* WHAT IS REQUIRED *
Give back exactly the lines from the one holding "Return point(s) on the small purple" to the last line of the entries, both included, and nothing more.

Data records
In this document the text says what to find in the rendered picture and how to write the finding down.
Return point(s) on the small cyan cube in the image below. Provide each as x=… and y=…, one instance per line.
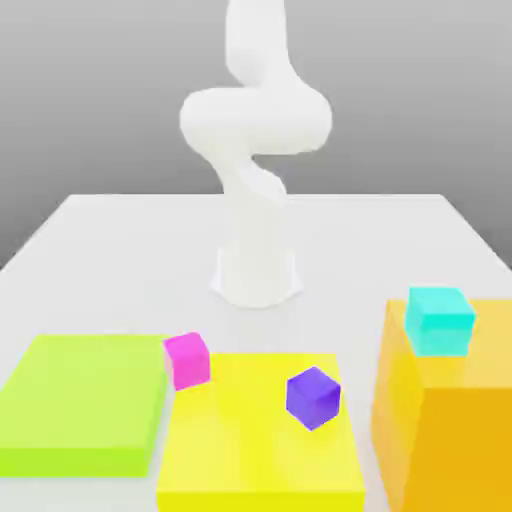
x=438, y=320

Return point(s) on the large lime green box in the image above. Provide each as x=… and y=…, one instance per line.
x=80, y=396

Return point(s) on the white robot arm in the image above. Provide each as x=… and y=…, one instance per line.
x=256, y=120

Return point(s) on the large orange box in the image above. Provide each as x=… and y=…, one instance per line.
x=456, y=440

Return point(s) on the large yellow box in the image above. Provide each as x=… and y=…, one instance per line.
x=248, y=448

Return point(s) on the small purple cube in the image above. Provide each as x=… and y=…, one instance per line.
x=312, y=398

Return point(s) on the small magenta cube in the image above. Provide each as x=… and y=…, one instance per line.
x=188, y=360

* ANSWER BOX *
Return point(s) on the small purple cube in the image above. Provide each as x=… and y=…, one instance per line.
x=312, y=398

Return point(s) on the small magenta cube in the image above. Provide each as x=… and y=…, one instance per line.
x=188, y=360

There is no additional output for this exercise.